Another matter to which, then, I should like to refer is in connection with the Brick and Cashen district. At the present moment, although there is no such place scheduled in our geography as a lake, there is a lake there now, and I feel sure that the Parliamentary Secretary, if he cares to look for it, can find a most extensive lake there. This is not a question of what one might call an occasional flood. There is a permanency in regard to floods in that district, and I understand, further, that you have a situation where quite a number of people are paying the Land Commission for what might be called submarine estates, spread out over hundreds of acres, and almost permanently under water. About two months ago I put a question to the Parliamentary Secretary on this particular matter, and I gathered—in fact, I was particularly dashed when I heard it—that the Board of Works had the matter under their very serious consideration. The reason I felt dashed was that they have had it under consideration for many years past, as the Parliamentary Secretary knows.
I am sure that it is more than 11 years ago since a petition was sent in to the Board of Works in connection with that matter. Of course, there was a certain amount of the usual and unavoidable delay in the sending down of an engineer from the Board of Works to examine this particular scheme. Then a preliminary report came in, and then there was a further report. Afterwards, there was an estimate of the cost, and the cost was very considerable. I think it was in 1931 that the Minister for Finance —fully six years ago—gave a pledge that the Government were quite prepared to go on with that particular scheme and to give the highest grant that the peculiar grant they have allows—and that is 50 per cent.—on certain conditions. These conditions were that the county council would make a certain grant and that the balance would be met by the beneficiaries. There was a certain amount of delay in that connection caused by a certain gap. The county council, I think, was prepared to contribute, say, about 30 per cent., but finally agreed to bring it up to 37 per cent. At that time, I think, the commissioner was Mr. O'Dwyer. Although the actual benefit to the farmer was estimated at about six per cent., the fact is that the land on which the farmers were living is for the most part of the year under water, so that it is not exactly a working proposition where they are concerned, and the farmers were willing to meet the cost of 12 per cent. or 13 per cent. and the county council to meet the rest. However, an agreement was then made between the county council, the Government, and the proposed beneficiaries, and the scheme arrived at as a result of that agreement was accepted by the Government.

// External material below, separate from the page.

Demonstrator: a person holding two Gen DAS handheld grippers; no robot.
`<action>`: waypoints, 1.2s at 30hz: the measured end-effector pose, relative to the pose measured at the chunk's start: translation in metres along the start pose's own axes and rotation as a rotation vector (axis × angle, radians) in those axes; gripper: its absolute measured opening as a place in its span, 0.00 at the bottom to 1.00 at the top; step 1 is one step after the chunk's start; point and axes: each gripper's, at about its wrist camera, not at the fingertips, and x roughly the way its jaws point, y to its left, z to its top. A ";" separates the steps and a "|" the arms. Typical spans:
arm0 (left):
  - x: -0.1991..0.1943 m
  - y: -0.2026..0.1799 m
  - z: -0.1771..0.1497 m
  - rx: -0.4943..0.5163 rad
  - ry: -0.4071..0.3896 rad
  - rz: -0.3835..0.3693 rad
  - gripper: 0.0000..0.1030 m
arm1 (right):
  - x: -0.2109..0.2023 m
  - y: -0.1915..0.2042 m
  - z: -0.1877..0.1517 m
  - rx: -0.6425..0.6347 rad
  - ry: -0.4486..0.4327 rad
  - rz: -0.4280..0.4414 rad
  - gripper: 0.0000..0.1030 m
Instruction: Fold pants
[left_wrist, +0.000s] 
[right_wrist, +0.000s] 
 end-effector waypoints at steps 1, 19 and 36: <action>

That matter came up before the Government, and I think the Parliamentary Secretary said that his heart was bleeding for the people there— anyhow, that he was convinced of the genuineness of the demand of the people there for that particular scheme. Then, I think it was the then Minister for Lands and Fisheries who, in dealing with the general matter of drainage, spoke of the inter-departmental committee investigating this whole matter, and said that one of the principal difficulties that the Government had was not in finding money to spend, but in finding ways to spend the money. I see that the Parliamentary Secretary fully agrees with that dictum of the then Minister.